◆ TO DO:
Whenever a line of the records below contains the word "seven", copy that line.

(DATA FOR THE TASK begins)

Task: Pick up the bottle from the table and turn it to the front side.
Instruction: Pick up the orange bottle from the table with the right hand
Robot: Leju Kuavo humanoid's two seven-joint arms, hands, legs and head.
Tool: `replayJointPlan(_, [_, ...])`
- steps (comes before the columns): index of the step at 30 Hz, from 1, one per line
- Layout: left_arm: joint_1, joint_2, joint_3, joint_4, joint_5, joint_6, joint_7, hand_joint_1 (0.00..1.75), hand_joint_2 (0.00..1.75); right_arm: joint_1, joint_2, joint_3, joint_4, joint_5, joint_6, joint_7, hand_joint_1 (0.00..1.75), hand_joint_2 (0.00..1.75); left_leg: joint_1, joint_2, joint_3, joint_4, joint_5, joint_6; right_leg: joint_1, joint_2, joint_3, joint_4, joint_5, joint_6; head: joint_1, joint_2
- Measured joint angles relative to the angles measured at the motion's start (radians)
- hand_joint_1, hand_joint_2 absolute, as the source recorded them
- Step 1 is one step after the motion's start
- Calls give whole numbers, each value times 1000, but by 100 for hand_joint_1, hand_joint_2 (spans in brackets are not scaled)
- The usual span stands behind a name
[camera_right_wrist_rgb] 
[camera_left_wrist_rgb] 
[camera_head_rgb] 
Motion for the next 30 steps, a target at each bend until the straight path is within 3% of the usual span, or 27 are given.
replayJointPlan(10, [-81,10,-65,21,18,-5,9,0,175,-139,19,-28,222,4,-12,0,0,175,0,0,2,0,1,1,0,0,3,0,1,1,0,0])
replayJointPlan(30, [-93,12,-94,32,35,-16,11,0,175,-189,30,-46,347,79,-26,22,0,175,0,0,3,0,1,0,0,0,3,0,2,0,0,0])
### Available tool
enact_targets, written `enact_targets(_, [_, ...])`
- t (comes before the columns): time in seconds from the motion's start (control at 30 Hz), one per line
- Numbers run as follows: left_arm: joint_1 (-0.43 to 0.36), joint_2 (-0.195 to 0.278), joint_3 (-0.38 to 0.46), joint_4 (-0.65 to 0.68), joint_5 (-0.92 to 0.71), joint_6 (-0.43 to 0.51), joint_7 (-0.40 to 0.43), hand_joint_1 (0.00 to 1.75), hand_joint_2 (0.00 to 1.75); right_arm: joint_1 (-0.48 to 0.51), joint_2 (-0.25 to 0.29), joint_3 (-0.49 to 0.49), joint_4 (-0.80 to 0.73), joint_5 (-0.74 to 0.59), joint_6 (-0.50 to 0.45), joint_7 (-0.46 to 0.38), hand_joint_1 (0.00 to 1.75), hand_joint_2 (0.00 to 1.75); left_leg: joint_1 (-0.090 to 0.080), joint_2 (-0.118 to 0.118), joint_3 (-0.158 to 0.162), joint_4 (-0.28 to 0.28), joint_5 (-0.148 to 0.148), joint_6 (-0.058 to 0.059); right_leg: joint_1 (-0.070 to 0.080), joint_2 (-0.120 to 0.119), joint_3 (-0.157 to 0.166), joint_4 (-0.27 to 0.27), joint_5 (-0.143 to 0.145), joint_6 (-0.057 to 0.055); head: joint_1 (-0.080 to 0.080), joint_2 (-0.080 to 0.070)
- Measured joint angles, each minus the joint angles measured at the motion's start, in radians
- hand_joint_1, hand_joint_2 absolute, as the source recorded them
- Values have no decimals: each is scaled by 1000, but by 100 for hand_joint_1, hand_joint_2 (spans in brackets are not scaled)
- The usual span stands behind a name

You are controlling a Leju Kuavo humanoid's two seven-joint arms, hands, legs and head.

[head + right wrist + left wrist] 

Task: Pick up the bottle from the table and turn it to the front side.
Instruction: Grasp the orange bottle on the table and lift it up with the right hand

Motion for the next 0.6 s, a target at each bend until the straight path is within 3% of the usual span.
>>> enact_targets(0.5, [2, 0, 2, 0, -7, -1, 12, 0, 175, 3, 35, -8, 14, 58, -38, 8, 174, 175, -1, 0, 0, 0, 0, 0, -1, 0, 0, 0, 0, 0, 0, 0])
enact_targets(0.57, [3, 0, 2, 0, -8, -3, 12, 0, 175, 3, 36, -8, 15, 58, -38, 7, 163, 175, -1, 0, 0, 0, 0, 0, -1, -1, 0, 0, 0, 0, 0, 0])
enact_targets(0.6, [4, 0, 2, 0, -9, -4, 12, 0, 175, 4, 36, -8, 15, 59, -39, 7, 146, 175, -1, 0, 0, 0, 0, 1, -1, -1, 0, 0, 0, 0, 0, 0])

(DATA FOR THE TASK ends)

◆ FINISHED TASK:
Robot: Leju Kuavo humanoid's two seven-joint arms, hands, legs and head.
You are controlling a Leju Kuavo humanoid's two seven-joint arms, hands, legs and head.

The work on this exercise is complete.